● **Problem to work on**: Within the material below, find each line bearing the word "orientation" and present it.

● **Exercise inputs**:
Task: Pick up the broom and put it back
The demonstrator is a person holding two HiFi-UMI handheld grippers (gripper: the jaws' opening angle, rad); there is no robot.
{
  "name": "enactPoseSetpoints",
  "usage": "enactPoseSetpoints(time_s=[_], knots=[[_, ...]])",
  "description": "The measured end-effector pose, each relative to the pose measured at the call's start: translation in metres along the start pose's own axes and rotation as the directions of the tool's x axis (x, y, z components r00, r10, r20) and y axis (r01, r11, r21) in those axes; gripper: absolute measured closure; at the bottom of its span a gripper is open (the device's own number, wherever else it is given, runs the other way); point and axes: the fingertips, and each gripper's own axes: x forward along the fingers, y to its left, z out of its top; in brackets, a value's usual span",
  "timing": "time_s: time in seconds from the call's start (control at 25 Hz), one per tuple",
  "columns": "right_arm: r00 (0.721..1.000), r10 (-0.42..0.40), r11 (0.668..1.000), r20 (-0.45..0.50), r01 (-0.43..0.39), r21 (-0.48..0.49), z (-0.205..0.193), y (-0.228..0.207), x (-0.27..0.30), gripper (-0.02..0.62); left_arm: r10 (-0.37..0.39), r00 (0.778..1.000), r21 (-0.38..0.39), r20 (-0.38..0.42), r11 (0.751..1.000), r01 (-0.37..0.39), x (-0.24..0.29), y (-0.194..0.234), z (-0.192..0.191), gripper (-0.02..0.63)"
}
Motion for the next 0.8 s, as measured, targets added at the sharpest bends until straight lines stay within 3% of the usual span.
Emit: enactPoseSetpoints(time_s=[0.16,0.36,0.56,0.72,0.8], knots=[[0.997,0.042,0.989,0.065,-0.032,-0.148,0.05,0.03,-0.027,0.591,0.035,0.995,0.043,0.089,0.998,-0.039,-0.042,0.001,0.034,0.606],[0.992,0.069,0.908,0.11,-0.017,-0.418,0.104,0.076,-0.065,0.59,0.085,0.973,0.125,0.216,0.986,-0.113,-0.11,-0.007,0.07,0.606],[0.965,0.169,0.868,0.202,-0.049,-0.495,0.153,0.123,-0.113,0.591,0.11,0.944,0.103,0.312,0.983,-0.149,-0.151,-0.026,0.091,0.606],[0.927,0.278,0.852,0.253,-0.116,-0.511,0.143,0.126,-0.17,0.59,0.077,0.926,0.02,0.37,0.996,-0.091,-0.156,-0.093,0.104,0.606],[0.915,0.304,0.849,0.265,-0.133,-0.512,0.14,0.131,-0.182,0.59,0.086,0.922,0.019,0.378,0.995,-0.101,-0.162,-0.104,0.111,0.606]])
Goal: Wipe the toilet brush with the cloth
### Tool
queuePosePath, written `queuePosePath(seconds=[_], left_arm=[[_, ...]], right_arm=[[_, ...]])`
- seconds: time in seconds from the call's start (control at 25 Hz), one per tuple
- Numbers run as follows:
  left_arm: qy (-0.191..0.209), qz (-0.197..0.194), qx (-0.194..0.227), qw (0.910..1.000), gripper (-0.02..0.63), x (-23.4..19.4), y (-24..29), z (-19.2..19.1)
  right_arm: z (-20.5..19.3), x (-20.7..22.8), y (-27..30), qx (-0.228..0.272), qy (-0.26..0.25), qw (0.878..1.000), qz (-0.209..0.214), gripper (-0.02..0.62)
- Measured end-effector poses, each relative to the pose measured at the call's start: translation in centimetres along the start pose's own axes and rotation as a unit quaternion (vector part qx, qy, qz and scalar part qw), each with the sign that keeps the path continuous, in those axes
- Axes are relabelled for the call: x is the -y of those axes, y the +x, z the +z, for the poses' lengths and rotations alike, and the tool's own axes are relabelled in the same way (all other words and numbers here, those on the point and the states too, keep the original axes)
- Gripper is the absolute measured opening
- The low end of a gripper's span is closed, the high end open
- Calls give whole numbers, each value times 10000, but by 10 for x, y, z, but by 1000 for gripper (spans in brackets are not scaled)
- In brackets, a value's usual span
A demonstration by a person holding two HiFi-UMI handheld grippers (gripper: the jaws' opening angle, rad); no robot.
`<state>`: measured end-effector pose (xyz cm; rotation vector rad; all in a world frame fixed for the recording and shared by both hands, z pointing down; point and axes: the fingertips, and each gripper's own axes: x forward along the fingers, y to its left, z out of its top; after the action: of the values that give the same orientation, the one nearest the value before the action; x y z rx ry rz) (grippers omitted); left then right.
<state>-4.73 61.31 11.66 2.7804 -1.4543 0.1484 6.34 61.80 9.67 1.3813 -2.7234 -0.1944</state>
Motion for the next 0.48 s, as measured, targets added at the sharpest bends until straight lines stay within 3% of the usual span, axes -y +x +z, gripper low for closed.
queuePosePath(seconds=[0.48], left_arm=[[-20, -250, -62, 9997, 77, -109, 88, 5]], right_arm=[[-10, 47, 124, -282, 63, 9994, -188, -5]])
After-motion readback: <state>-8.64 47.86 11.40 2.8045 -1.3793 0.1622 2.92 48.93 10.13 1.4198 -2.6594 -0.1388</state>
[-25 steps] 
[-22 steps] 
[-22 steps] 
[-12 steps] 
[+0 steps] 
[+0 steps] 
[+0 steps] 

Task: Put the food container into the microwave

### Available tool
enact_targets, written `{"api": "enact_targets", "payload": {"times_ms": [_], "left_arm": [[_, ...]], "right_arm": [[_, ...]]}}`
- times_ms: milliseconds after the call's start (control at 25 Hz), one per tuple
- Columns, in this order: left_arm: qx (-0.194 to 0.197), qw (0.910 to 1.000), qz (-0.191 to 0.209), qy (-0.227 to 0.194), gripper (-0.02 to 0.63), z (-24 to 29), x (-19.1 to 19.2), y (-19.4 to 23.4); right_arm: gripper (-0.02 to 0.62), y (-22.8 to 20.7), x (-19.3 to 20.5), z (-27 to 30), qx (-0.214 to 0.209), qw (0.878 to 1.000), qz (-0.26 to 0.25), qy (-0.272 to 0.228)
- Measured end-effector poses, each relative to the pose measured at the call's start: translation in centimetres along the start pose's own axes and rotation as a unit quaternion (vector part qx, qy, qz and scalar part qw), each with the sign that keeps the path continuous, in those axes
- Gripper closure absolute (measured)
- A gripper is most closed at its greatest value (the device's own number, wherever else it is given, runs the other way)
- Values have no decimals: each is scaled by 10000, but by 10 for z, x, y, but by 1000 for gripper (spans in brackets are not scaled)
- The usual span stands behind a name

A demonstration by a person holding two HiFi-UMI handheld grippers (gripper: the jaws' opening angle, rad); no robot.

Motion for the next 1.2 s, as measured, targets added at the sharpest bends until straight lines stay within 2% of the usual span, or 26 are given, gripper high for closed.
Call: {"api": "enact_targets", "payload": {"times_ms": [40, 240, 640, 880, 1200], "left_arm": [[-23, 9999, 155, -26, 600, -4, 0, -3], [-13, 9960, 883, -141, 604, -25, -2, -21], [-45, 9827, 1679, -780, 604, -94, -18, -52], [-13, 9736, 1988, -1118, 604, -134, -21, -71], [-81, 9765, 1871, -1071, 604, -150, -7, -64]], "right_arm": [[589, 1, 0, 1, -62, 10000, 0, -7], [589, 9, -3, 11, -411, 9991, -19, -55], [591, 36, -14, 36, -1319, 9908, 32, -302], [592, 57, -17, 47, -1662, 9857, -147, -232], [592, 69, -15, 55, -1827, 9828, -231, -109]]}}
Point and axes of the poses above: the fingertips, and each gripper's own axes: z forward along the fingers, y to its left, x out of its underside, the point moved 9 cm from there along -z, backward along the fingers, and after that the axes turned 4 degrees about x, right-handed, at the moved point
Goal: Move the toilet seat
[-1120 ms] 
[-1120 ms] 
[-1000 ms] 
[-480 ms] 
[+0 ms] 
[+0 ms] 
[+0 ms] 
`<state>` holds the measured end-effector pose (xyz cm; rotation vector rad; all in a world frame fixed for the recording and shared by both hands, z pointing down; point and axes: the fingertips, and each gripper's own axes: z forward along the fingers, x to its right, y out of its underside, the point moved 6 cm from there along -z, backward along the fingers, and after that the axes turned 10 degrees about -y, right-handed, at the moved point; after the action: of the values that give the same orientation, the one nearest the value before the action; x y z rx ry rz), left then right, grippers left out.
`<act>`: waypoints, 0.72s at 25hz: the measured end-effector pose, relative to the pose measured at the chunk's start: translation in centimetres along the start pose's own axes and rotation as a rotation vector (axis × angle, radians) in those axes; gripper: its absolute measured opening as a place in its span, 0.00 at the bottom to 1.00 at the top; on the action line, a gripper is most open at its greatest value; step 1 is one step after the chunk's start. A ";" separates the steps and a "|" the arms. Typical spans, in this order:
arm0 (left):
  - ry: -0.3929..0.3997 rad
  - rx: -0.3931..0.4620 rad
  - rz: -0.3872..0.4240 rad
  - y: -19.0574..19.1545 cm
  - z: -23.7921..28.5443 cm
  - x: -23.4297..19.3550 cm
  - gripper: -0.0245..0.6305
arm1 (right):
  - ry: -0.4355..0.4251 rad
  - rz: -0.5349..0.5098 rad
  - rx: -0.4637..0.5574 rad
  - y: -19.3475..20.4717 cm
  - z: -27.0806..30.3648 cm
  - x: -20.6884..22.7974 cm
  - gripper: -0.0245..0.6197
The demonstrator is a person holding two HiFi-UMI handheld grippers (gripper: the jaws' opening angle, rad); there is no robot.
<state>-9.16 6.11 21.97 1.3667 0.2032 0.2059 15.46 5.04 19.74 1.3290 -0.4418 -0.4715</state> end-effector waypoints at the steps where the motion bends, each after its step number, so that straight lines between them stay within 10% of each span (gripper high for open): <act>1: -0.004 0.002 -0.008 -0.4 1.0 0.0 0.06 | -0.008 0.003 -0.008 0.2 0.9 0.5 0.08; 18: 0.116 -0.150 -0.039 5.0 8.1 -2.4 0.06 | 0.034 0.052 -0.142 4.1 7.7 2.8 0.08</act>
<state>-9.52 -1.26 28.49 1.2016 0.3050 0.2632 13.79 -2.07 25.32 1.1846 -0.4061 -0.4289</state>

● **Answer box**:
`<state>`: measured end-effector pose (xyz cm; rotation vector rad; all in a world frame fixed for the recording and shared by both hands, z pointing down; point and axes: the fingertips, and each gripper's own axes: x forward along the fingers, y to its left, z out of its top; after the action: of the values that give the same orientation, the one nearest the value before the action; x y z rx ry rz) (grippers omitted); left then right.
`<state>` holds the measured end-effector pose (xyz cm; rotation vector rad; all in a world frame fixed for the recording and shared by both hands, z pointing down; point and axes: the fingertips, and each gripper's own axes: z forward along the fingers, x to its right, y out of its underside, the point moved 6 cm from there along -z, backward along the fingers, and after that the axes turned 10 degrees about -y, right-handed, at the moved point; after the action: of the values that give the same orientation, the one nearest the value before the action; x y z rx ry rz), left then right, grippers left out.

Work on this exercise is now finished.